▸ TASK OBJECTIVE
Your answer must be an exact copy of the listing that follows, with all pictures omitted.

▸ INFORMATION SUPPLIED
# # # #
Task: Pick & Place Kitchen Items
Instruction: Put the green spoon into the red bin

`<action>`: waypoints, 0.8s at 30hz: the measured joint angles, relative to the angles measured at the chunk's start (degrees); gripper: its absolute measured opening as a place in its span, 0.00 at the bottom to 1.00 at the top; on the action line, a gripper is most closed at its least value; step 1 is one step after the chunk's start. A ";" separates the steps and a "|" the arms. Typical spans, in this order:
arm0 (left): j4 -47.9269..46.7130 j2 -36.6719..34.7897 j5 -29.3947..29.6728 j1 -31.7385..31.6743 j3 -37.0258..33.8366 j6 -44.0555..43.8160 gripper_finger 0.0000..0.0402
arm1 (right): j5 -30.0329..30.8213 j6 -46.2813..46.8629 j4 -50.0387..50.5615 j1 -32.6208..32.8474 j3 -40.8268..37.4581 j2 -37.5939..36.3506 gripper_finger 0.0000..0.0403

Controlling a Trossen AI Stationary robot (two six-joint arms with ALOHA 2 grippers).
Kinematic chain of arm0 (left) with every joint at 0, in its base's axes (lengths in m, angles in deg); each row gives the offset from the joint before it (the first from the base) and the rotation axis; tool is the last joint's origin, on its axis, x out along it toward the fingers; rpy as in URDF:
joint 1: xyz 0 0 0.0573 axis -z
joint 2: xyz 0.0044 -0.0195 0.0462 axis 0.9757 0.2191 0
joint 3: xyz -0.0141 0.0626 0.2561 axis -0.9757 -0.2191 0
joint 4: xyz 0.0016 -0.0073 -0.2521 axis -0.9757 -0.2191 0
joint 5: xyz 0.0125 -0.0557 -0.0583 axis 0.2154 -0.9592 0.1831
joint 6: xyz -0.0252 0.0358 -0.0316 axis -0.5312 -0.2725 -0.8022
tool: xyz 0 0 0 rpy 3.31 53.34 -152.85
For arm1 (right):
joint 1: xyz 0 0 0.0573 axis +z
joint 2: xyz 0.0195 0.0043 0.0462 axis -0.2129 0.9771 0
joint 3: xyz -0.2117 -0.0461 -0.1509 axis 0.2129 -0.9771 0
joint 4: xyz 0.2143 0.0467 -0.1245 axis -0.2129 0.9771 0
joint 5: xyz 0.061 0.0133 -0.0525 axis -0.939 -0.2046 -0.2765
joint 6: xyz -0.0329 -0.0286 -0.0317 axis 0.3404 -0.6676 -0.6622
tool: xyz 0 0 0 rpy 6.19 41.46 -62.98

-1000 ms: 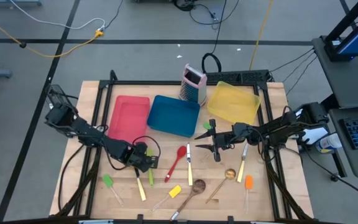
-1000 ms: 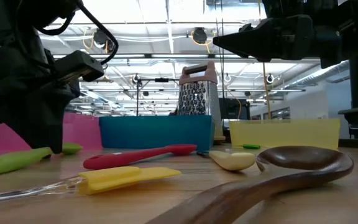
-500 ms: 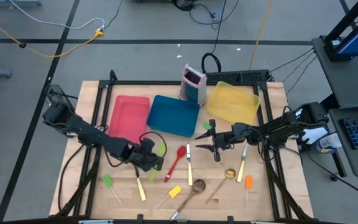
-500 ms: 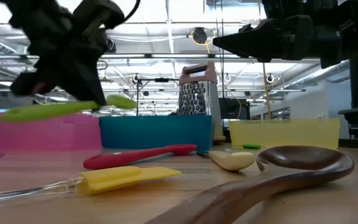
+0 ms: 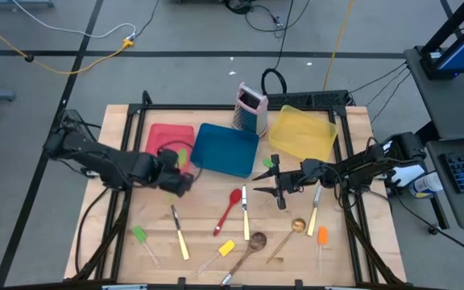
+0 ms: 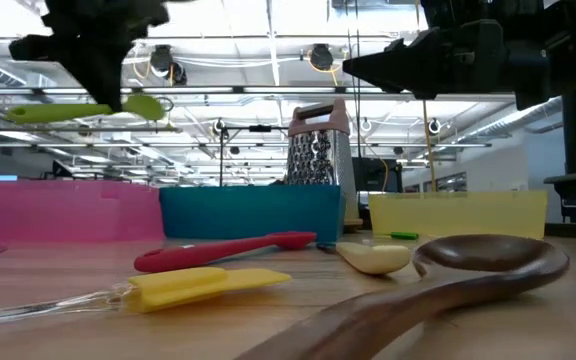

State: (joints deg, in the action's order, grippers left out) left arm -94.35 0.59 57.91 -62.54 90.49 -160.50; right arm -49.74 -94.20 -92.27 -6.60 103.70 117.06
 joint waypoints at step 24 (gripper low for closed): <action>12.92 -1.21 -4.74 -44.03 -21.93 32.62 0.03 | -0.02 5.09 -0.28 0.02 0.00 0.00 0.32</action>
State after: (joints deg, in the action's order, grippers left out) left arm -81.43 -0.62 53.16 -106.57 68.56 -127.87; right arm -49.75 -89.11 -92.55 -6.58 103.70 117.06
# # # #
▸ RESPONSE
Task: Pick & Place Kitchen Items
Instruction: Put the green spoon into the red bin

`<action>`: waypoints, 0.8s at 30hz: the measured joint angles, relative to the angles measured at the chunk's start (degrees); gripper: its absolute measured opening as a place in its span, 0.00 at the bottom to 1.00 at the top; on the action line, a gripper is most closed at its least value; step 1 is one step after the chunk's start. A ";" separates the steps and a "|" the arms. Typical spans, in this order:
arm0 (left): j4 -47.9269..46.7130 j2 -36.6719..34.7897 j5 -29.3947..29.6728 j1 -31.7385..31.6743 j3 -37.0258..33.8366 j6 -44.0555..43.8160 gripper_finger 0.0000..0.0402
arm1 (right): j5 -30.0329..30.8213 j6 -46.2813..46.8629 j4 -50.0387..50.5615 j1 -32.6208..32.8474 j3 -40.8268..37.4581 j2 -37.5939..36.3506 gripper_finger 0.0000..0.0403

Controlling a Trossen AI Stationary robot (two six-joint arms with ALOHA 2 grippers).
Kinematic chain of arm0 (left) with every joint at 0, in its base's axes (lengths in m, angles in deg); each row gives the offset from the joint before it (the first from the base) and the rotation axis; tool is the last joint's origin, on its axis, x out along it toward the fingers; rpy as in URDF:
joint 1: xyz 0 0 0.0573 axis -z
joint 2: xyz 0.0044 -0.0195 0.0462 axis 0.9757 0.2191 0
joint 3: xyz -0.0141 0.0626 0.2561 axis -0.9757 -0.2191 0
joint 4: xyz 0.0016 -0.0073 -0.2521 axis -0.9757 -0.2191 0
joint 5: xyz 0.0125 -0.0557 -0.0583 axis 0.2154 -0.9592 0.1831
joint 6: xyz -0.0252 0.0358 -0.0316 axis -0.5312 -0.2725 -0.8022
tool: xyz 0 0 0 rpy 3.31 53.34 -152.85
For arm1 (right):
joint 1: xyz 0 0 0.0573 axis +z
joint 2: xyz 0.0195 0.0043 0.0462 axis -0.2129 0.9771 0
joint 3: xyz -0.2117 -0.0461 -0.1509 axis 0.2129 -0.9771 0
joint 4: xyz 0.2143 0.0467 -0.1245 axis -0.2129 0.9771 0
joint 5: xyz 0.061 0.0133 -0.0525 axis -0.939 -0.2046 -0.2765
joint 6: xyz -0.0329 -0.0286 -0.0317 axis 0.3404 -0.6676 -0.6622
tool: xyz 0 0 0 rpy 6.19 41.46 -62.98

-1000 ms: 
-1000 ms: 
-500 ms: 
-500 ms: 
+0 ms: 
+0 ms: 

State: (joints deg, in the action's order, grippers left out) left arm -94.35 0.59 57.91 -62.54 90.49 -160.50; right arm -49.74 -94.20 -92.27 -6.60 103.70 117.06
 joint waypoints at step 24 (gripper low for closed): <action>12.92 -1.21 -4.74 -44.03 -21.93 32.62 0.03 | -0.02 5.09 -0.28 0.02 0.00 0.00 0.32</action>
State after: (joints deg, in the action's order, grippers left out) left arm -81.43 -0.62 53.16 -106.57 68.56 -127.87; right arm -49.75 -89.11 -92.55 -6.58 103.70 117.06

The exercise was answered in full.